Our History
Past
Where it Began
Redeem’s founder and CEO, Jesse Rudy, began his career as an attorney in Washington, DC. After several years in private practice, he joined International Justice Mission (IJM) to use his legal training to protect the poor from violence.
While with IJM, Jesse led a team that piloted a program for combating land grabbing from widows and orphans in Central Uganda. That team restored more than 1,000 widows and orphans to their land, secured the arrest and prosecution of nearly 100 land grabbers for their crimes, and saw victimization rates drop by an astonishing 80% over the course of eight years.
Inspired by the pilot project’s success, Jesse founded Redeem to take the model to scale. With IJM’s support and partnership, Jesse launched Redeem on February 1, 2020.
Present
Justice in Action
Notwithstanding the challenges of launching operations during a global pandemic, Redeem set out to protect Uganda’s widows and orphans by deploying ten Intervention Teams to strategic locations across the country.
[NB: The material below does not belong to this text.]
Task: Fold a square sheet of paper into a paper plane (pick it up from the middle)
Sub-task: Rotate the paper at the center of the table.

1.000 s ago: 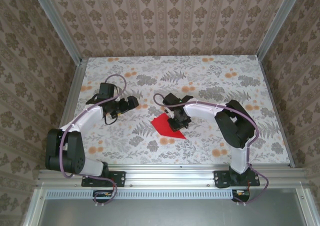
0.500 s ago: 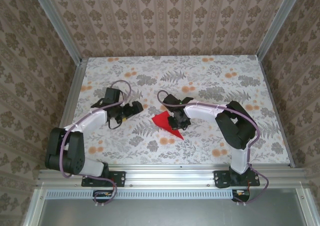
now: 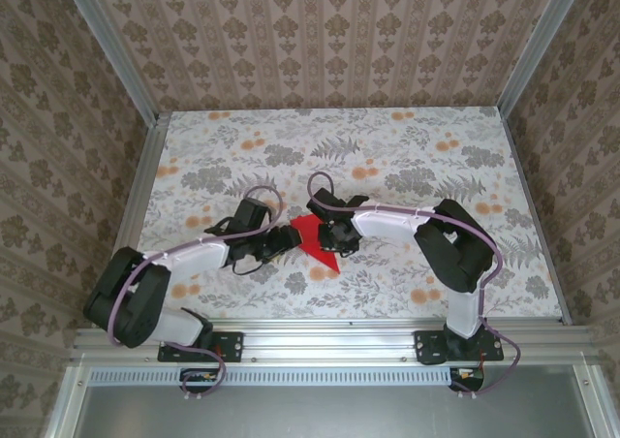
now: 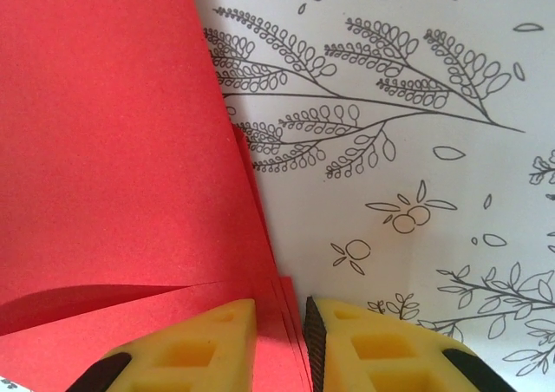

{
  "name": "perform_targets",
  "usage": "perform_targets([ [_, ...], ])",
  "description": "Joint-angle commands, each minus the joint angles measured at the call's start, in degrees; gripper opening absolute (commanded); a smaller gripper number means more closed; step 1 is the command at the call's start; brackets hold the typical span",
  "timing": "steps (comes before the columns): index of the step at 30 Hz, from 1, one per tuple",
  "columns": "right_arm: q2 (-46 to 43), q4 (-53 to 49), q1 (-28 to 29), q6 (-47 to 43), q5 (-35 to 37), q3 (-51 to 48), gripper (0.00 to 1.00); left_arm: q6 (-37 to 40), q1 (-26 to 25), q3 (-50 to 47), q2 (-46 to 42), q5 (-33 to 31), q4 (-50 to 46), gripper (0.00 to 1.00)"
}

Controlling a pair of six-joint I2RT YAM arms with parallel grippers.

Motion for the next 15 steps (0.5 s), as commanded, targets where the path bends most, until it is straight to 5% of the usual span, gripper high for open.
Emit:
perform_targets([
  [1,3.06,4.32,1.02,2.88,-4.95,-2.15,0.24,-3.77,-1.52,0.73,3.3,0.91,4.34,0.54],
  [15,2.25,5.91,0.87,3.95,-5.93,-2.85,0.24,-4.8,-3.07,3.26,10.09,4.72,10.61,0.3],
])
Redeem’s first Intervention Team deployed to Gulu in October 2020, restoring 114 victims and securing the prosecution of 30 land grabbers in its very first year of operations. Since then, Redeem has deployed nine more Ugandan Intervention Teams, launching its tenth team in Tororo in June 2025.
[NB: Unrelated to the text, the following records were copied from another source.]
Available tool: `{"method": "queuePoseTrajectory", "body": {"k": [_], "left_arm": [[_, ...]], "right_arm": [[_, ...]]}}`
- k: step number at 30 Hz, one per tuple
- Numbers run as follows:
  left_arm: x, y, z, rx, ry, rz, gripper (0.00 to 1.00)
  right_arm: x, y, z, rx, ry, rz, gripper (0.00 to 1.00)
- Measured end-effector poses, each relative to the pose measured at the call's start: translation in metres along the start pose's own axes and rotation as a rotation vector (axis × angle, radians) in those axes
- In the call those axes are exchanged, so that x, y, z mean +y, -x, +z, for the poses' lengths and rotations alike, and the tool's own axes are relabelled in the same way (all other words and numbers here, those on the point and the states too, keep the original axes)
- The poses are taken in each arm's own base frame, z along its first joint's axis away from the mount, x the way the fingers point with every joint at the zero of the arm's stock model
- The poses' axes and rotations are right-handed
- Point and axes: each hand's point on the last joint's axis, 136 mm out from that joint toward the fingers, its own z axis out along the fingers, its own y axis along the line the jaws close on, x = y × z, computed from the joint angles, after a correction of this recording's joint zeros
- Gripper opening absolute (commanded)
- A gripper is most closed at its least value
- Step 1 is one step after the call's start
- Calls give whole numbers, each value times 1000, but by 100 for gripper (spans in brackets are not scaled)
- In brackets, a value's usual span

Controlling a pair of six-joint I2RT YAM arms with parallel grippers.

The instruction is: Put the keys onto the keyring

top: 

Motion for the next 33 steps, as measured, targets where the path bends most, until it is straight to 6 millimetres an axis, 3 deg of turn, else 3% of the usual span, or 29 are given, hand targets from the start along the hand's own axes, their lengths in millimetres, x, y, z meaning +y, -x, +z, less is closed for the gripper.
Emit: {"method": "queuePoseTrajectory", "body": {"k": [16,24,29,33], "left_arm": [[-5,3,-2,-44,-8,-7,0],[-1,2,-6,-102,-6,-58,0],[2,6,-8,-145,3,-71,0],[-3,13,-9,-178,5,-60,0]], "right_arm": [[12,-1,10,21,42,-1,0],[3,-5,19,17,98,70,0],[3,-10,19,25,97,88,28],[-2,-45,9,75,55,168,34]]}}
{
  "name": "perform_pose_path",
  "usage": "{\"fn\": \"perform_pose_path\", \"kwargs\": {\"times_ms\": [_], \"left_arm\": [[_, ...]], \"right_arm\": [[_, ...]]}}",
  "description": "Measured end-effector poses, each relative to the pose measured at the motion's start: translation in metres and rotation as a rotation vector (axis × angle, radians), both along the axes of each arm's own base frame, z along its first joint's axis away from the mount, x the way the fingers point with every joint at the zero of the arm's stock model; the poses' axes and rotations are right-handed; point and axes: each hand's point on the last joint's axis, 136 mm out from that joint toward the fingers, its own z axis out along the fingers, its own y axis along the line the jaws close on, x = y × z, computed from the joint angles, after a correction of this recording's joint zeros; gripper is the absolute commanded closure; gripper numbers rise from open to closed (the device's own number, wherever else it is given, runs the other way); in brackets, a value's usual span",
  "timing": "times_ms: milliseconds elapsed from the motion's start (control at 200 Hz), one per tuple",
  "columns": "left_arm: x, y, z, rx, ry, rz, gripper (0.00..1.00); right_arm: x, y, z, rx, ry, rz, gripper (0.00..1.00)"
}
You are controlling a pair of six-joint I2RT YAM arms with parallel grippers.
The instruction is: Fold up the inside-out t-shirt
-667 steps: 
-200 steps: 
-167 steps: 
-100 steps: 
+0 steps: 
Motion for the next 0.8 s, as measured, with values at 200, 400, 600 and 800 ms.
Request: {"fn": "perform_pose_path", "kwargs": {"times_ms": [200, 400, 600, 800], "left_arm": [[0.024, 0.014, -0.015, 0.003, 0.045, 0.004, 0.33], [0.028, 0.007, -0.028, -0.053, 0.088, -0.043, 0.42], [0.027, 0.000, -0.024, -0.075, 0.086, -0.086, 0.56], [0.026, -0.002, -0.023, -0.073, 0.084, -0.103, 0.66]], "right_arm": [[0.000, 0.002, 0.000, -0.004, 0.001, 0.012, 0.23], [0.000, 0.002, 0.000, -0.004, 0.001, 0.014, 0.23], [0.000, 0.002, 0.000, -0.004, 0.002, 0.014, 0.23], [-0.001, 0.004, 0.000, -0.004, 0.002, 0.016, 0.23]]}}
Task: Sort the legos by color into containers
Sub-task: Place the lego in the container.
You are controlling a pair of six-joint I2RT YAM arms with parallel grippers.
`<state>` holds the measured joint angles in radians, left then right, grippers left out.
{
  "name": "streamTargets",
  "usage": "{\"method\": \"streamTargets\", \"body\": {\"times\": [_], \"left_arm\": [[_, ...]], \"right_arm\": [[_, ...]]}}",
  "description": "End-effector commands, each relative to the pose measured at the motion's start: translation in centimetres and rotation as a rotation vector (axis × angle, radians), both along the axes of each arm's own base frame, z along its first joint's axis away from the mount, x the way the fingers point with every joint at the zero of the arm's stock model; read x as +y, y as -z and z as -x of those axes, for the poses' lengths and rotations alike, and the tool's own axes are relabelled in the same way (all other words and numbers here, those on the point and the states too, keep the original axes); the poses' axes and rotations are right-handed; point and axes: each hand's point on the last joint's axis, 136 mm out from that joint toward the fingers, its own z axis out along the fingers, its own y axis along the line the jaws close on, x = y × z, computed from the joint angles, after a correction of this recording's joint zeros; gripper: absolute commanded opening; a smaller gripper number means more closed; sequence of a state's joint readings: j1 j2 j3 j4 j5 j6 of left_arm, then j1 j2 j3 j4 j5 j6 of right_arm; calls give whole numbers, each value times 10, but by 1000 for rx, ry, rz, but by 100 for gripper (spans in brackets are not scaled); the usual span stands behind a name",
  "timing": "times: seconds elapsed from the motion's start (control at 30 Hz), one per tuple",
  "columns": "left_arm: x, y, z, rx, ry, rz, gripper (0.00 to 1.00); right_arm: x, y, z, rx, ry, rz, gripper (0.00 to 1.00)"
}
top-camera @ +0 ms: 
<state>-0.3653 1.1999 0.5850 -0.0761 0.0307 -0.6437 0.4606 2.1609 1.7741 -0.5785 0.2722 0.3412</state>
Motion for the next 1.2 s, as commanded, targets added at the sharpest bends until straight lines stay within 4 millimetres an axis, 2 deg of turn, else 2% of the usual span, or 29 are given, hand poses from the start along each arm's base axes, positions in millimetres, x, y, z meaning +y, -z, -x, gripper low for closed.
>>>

Collectively, these teams are working to secure the arrest and prosecution of hundreds of violent criminals, restore thousands of land grabbing victims to their homes, prevent the abuse of tens of thousands of would-be victims, and provide much-needed protection to millions of widows and orphans.
Future
Expanding Hope
Redeem’s vision for the future is a world in which widows and orphans thrive in safety and security. To that end, Redeem will continue working diligently to protect Uganda’s widows and orphans from the devastation of land grabbing.
At the same time, we will also work to bring protection to widows and orphans beyond Uganda’s borders. In October 2025, Redeem launched a pilot to test the efficacy of our model in bringing protection to widows and orphans in Zambia.
We hope that the Zambian pilot will be the first of many replications of our model, and that our work will one day bring hope to the hundreds of millions of widows and orphans living across Sub-Saharan Africa.